▶ [WORK REQUEST] Print nothing except the lines of the listing below from the line with "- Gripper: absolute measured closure" to the line with "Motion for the", each exactly as written, both ends included.

————

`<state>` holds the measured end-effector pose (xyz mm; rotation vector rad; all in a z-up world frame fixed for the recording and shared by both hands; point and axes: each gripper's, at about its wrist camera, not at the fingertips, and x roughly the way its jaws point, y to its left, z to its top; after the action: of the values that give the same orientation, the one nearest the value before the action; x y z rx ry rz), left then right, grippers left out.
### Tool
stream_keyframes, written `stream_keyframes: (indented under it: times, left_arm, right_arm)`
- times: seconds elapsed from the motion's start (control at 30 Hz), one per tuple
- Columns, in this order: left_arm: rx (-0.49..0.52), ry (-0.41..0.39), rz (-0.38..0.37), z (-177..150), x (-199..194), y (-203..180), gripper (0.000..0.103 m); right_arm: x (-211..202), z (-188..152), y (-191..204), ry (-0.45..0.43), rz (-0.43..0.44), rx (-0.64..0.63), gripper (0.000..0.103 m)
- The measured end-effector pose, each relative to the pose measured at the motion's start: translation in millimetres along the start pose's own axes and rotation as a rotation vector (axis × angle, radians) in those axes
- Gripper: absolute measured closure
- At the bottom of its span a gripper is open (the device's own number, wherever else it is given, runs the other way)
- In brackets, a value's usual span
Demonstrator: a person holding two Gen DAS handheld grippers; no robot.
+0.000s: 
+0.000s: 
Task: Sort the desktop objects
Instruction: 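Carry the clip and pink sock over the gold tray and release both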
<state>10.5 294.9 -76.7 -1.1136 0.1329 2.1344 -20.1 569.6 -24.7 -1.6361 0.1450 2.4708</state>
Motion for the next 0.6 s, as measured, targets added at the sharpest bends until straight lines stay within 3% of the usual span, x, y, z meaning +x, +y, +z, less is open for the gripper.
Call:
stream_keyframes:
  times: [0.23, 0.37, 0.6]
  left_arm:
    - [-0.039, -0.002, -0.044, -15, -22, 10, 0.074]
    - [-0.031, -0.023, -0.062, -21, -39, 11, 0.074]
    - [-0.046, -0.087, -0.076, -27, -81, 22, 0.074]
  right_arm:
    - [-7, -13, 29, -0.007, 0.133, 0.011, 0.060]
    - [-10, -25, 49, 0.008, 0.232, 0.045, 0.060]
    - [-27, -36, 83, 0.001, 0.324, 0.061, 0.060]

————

▶ [RESULT]
- Gripper: absolute measured closure
- At the bottom of its span a gripper is open (the device's own number, wherever else it is given, runs the other way)
- In brackets, a value's usual span
Demonstrator: a person holding two Gen DAS handheld grippers; no robot.
+0.000s: 
+0.000s: 
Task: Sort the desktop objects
Instruction: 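Carry the clip and pink sock over the gold tray and release both
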<state>10.5 294.9 -76.7 -1.1136 0.1329 2.1344 -20.1 569.6 -24.7 -1.6361 0.1450 2.4708</state>
Motion for the next 0.6 s, as measured, targets added at the sharpest bends until straight lines stay within 3% of the usual span, x, y, z meaning +x, +y, +z, less is open for the gripper.

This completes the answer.